Anne Caswell Klein, Princeton University

This paper will examine the construction of sympathetic relationships in Tolstoj's Resurrection. Sympathy functions on multiple levels in literature: novels provide and test examples of sympathetic relationships not only between characters, but between narrator and characters and between reader and text. Building on the ideas of M. M. Baxtin and Martha Nussbaum, I suggest that novelistic perception--the radically individual sort of seeing and understanding that novels may both provide and require--is fundamental for sympathy.

The course of most of Resurrection suggests a model of moral redemption that depends on Nexljudov learning to sympathize. I will consider Nexljudov's attempts to understand Maslova and to develop sympathy with her and with others, examining early clues that his efforts may be flawed, especially in comparison with those characters who seem to sympathize more naturally. Ultimately, though, the novel does not follow a typical path in which the hero adequately learns to sympathize: by its close Resurrection has turned away from relationships in which sympathy might flourish. The novel thus undermines readerly expectations and what I am calling "rhetorical" sympathy (a sympathy the narrator cultivates to bring the reader into the worldview and expectations of the text). The narrator has built a rhetorical trajectory of social reformation and growth that is broken not only by Nexljudov's turn inward, but also by the novel's turn to a single perspective.

I will concentrate on the last chapters of Resurrection, which are particularly marked by a narrative clamping down--taking complexity and narrowing it into a single certain vision. The contraction is especially noticeable given the ambivalences that have opened in the novel just before its denouement. This final collapse is, according to Tolstoj's late ideology, a triumph; it is a triumph even if the reader can feel no sympathy because s/he has no inner access to a character, and even if sympathy between characters--or at least sympathy from Nexljudov toward other characters--has been obliterated (I am calling this sympathy between characters "thematic" sympathy). The ultimate rhetorical shape of Resurrection undercuts its initial arc, and suggests that for true reformation, the individual must learn utterly alone, and all personal ties must be severed. To make clear what resurrection entails, Tolstoj sacrifices sympathy between characters. However, this is not the only sort of sympathy that is abandoned: even the reader's sympathy may be irrelevant, as the recipe for redemption pushes beyond the bounds of the novelistic genre, and into a realm in which sympathy is unnecessary.

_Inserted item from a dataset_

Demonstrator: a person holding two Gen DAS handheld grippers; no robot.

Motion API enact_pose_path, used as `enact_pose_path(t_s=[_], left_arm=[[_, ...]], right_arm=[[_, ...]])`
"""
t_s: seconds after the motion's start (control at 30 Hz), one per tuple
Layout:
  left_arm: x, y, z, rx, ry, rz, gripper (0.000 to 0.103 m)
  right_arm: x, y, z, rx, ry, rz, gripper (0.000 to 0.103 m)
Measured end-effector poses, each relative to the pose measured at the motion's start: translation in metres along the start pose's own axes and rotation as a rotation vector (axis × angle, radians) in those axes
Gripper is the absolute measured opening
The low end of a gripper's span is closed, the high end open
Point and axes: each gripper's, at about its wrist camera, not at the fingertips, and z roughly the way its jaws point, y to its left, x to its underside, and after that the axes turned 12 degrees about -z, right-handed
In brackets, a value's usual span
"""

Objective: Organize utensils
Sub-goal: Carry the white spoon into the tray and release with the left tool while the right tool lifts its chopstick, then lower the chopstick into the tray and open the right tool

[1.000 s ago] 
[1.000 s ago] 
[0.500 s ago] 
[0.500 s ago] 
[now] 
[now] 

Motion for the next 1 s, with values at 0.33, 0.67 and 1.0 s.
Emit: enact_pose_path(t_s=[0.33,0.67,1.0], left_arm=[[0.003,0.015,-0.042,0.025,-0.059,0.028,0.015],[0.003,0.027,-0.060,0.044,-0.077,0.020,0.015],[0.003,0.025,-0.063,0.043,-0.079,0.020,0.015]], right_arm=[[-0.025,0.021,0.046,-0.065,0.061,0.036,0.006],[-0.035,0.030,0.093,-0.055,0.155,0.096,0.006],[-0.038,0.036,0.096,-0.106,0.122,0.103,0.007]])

The failure of sympathies here is an essential part of Tolstoj's plan. Sympathy itself is surrendered to the withdrawal (the "uxod"), and at least in this case the withdrawal seems to generate no need for any human other. It is this solitude that Tolstoj finds admirable. The proper leave-taking is neither "goodbye" (proshchajte) nor Maslova's "forgive me" (prostite), but, as Ivan Il'ich says, "let me by/get out of my way" (propusti). Resurrection ends at this solitary moment, so we have no narrative model of how this novelistic world would be sustained without sympathy. This abrupt ending may lead us to ask whether the particularity and perception fundamental to sympathy may also be fundamental to the narrative project and to the success of the genre of the novel? Tolstoj's mature philosophy may be incompatible with novels because it is incompatible with sympathy.